Dive Brief:
- Just under a year ago, Roche's Genentech unit dropped the development of the IDO inhibitor navoximod, paring back a collaboration deal with NewLink Genetics that had granted the Swiss pharma rights to the compound.
- Now, Roche has terminated the deal entirely, ceasing work on "next-generation IDO/TDO inhibitors" that had continued on after the pull back on navoximod, NewLink revealed on May 15 in a Securities and Exchange Commission filing.

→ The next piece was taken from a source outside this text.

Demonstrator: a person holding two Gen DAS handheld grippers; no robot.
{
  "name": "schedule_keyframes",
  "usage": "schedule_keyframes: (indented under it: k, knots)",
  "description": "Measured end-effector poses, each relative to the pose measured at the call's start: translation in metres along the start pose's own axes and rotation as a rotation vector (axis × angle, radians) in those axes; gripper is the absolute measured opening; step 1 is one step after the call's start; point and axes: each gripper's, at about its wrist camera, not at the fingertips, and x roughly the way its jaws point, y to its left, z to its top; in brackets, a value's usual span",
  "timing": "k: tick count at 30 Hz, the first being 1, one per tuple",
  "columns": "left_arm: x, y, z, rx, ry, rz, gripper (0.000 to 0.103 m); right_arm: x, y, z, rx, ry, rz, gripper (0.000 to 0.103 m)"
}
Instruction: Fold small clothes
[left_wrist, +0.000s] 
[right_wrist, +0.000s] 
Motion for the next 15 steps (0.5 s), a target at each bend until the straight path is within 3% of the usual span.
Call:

- The termination will go into effect within 180 days and all rights will revert to NewLink. The biotech will owe a low single-digit royalty to Genentech if it decides to develop and commercialize any of the compounds that were discovered under the partnership.
Dive Insight:
With checkpoint inhibitors flooding the market, all of the major players in the space are searching for ways to differentiate from rivals and boost the effectiveness of their respective immunotherapies. Combining PD-1/L1 inhibitors with other drugs has become a favorite approach, ballooning pipelines with new clinical trials.
One mechanism initially seen as a promising partner for PD-1/L1 blockers was inhibiting an enzyme known as IDO and its related pathway. Over the last several years, many of the large oncology players — including Merck & Co., Bristol-Myers Squibb and Roche — all inked deals in the space. Roche had originally hooked up with NewLink on its programs in October 2014.
Yet, the recent failure of Incyte's IDO inhibitor epacadostat in combination with Merck's Keytruda (pembrolizumab) has cooled enthusiasm for further research into the pathway. Merck, Bristol-Myers and AstraZeneca all scaled back their partnerships with Incyte — discontinuing enrollment, stopping ongoing trials or choosing not to start studies at all.
NewLink only has two drugs in its pipeline, its IDO inhibitor indoximod and a produg of indoximod. After the failure of the Merck/Incyte combo, though, NewLink announced it would reevaluate its situation and said it would not pursue a Phase 3 trial of indoximod and a PD-1 inhibitor.
"We made this decision notwithstanding our strong view that indoximod's manifestly differentiated mechanism of action, set forth in detail in our presentation at AACR, has the potential to show efficacy in clinical settings that have not shown promise for direct enzymatic inhibitors," said NewLink CEO Charles Link during a May 3 earnings call.
"We believe that indoximod influences the IDO pathway so differently from direct enzymatic inhibitors, that it ought to be assessed separately. Accordingly, we announced a detailed review of our clinical programs to validate indoximod at lower cost and within our financial horizon," he added.
Shares of NewLink are trading just over $5 per share, down nearly 50% since early January, and well off its 52-week high of $19.30.